→ **ACTIVITY**: The whole listing should be retyped word for word, apart from the pictures it holds.

→ **SOURCE DATA**:

=== Section Start ===

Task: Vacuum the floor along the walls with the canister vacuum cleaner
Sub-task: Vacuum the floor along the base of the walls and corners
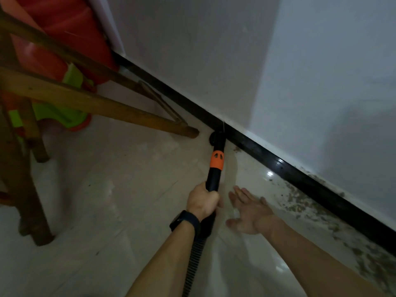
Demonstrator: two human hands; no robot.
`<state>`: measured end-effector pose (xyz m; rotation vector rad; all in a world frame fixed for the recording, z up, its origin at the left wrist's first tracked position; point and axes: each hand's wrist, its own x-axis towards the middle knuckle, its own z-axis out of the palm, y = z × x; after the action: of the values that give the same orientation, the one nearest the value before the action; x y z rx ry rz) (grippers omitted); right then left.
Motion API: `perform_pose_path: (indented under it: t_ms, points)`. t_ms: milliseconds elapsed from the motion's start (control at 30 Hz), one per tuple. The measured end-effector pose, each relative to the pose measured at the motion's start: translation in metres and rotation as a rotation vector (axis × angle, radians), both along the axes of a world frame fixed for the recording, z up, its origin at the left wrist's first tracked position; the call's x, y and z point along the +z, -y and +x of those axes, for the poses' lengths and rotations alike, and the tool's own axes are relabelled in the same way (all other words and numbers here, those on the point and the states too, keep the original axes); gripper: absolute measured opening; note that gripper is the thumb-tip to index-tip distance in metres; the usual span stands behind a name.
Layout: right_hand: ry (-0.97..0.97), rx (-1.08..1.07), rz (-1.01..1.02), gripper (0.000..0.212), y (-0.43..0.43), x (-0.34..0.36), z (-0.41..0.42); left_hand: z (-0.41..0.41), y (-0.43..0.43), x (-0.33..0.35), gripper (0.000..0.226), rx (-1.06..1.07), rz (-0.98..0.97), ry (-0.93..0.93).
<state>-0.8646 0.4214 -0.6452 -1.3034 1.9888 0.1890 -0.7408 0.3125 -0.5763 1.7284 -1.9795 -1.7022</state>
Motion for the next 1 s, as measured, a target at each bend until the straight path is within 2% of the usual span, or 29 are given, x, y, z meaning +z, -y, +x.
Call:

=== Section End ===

→ **TASK OUTPUT**:
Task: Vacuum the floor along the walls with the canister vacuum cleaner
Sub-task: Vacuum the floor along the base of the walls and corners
Demonstrator: two human hands; no robot.
`<state>`: measured end-effector pose (xyz m; rotation vector rad; all in a world frame fixed for the recording, z up, its origin at the left wrist's first tracked position; point and axes: each hand's wrist, its own x-axis towards the middle knuckle, its own z-axis out of the palm, y = z × x; after the action: of the values that give the same orientation, the one nearest the value before the action; x y z rx ry rz) (grippers omitted); right then left.
Motion API: `perform_pose_path: (indented under it: t_ms, points)`. t_ms: milliseconds elapsed from the motion's start (control at 30 Hz), one per tuple. The measured end-effector pose, each relative to the pose measured at the motion's start: translation in metres and rotation as a rotation vector (axis × angle, radians), both along the axes of a world frame fixed for the recording, z up, its origin at the left wrist's first tracked position; the call's x, y and z point along the +z, -y and +x of those axes, for the poses' lengths and rotations alike, and the tool's own axes are relabelled in the same way (all other words and numbers here, those on the point and the states too, keep the original axes); gripper: absolute measured opening; note that gripper is the thumb-tip to index-tip distance in metres; the usual span stands behind a name.
Layout: right_hand: ry (-0.97..0.97), rx (-1.08..1.07), rz (-1.01..1.02), gripper (0.000..0.212), y (-0.43..0.43), x (-0.34..0.36), z (-0.41..0.42); left_hand: z (-0.41..0.41), y (-0.43..0.43), x (-0.33..0.35), gripper (0.000..0.226), rx (-1.06..1.07), rz (-0.98..0.97), ry (-0.93..0.93).
<state>-0.8646 0.4214 -0.6452 -1.3034 1.9888 0.1890 -0.7408 0.3125 -0.5763 1.7284 -1.9795 -1.7022</state>
Motion for the next 1 s, as measured, a target at each bend until the straight path is within 2% of the usual span, or 29 are given, x, y, z meaning +z, -y, +x.
Call:

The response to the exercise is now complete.